Work task :: In the records below, find the line that contains "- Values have" and the line that contains "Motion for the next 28", then retype exactly those two lines and every line between them.

Collected data ::
BEGIN
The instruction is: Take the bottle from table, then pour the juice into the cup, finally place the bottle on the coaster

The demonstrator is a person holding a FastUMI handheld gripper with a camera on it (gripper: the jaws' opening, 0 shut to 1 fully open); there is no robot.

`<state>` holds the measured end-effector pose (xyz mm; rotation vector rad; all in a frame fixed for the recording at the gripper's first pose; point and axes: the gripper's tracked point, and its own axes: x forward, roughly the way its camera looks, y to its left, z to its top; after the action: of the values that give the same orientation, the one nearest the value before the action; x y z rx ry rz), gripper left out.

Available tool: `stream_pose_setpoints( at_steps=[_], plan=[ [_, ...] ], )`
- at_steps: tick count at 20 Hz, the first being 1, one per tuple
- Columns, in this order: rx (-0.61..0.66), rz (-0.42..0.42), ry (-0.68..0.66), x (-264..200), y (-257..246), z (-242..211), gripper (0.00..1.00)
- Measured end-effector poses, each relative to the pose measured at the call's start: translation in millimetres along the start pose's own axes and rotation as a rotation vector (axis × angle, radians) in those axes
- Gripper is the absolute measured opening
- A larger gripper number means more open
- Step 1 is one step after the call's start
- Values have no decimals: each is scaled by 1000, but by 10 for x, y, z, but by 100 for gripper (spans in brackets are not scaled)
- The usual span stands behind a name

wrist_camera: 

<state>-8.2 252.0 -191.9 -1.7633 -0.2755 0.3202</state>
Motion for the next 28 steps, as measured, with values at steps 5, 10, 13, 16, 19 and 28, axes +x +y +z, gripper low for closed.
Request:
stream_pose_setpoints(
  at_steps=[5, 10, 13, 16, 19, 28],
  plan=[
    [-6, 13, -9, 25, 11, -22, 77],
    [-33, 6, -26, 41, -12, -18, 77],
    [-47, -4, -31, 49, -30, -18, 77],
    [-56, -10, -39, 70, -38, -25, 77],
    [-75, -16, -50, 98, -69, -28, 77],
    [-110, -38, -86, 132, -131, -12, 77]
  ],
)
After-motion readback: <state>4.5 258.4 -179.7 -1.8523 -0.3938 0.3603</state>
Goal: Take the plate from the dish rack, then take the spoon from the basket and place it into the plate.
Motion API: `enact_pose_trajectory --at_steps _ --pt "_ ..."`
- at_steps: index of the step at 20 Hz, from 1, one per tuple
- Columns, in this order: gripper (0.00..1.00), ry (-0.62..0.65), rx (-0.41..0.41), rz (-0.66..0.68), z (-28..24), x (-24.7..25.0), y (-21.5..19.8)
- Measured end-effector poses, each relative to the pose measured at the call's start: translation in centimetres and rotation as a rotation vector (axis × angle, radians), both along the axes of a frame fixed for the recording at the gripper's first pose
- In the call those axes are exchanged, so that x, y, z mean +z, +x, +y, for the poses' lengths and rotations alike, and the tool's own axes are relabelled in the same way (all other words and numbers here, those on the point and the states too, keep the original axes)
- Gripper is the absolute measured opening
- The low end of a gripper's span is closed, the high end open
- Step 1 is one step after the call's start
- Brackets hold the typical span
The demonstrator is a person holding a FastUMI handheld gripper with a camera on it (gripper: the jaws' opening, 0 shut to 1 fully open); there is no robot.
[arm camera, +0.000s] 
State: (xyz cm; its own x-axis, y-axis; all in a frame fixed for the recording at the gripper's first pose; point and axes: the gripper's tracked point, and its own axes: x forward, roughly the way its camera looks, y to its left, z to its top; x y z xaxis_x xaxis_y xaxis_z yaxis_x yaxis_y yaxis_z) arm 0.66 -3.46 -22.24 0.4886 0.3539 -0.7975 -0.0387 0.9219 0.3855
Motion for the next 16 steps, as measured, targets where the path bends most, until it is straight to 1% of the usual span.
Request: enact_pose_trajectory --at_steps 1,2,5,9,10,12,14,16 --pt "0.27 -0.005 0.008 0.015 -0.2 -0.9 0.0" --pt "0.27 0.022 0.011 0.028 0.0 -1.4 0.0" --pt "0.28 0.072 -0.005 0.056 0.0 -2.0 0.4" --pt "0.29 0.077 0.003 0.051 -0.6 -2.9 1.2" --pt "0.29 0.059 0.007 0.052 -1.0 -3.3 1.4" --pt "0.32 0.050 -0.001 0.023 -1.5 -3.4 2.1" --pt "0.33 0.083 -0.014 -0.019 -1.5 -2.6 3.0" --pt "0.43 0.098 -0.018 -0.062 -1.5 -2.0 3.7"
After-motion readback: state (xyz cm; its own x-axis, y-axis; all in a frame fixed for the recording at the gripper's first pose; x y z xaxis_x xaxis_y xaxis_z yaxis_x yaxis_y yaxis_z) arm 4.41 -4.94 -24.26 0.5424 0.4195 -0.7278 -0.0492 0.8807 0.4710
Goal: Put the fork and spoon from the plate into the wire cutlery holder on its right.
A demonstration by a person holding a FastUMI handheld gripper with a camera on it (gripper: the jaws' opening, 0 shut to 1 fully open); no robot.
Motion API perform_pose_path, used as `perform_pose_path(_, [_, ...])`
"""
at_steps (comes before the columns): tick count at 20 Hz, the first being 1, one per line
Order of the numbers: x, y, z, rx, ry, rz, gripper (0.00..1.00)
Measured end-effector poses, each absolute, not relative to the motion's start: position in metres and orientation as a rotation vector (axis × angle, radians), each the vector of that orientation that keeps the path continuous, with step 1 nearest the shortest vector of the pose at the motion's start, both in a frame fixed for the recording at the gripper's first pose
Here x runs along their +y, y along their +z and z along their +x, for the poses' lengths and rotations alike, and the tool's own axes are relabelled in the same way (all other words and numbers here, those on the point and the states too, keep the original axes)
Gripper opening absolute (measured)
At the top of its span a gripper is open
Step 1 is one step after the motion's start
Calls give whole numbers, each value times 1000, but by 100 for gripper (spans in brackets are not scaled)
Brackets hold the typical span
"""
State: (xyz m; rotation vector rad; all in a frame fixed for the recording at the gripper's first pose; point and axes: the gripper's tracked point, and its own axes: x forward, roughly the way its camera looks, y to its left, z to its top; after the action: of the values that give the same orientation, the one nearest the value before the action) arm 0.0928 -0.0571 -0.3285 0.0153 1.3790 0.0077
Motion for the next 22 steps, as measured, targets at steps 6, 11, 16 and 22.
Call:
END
Exercise output ::
- Values have no decimals: each is scaled by 1000, but by 10 for x, y, z, but by 100 for gripper (spans in brackets are not scaled)
- The usual span stands behind a name

wrist_camera: 

<state>-8.2 252.0 -191.9 -1.7633 -0.2755 0.3202</state>
Motion for the next 28 steps, as measured, with values at steps 5, 10, 13, 16, 19 and 28, axes +x +y +z, gripper low for closed.

No further output is needed here.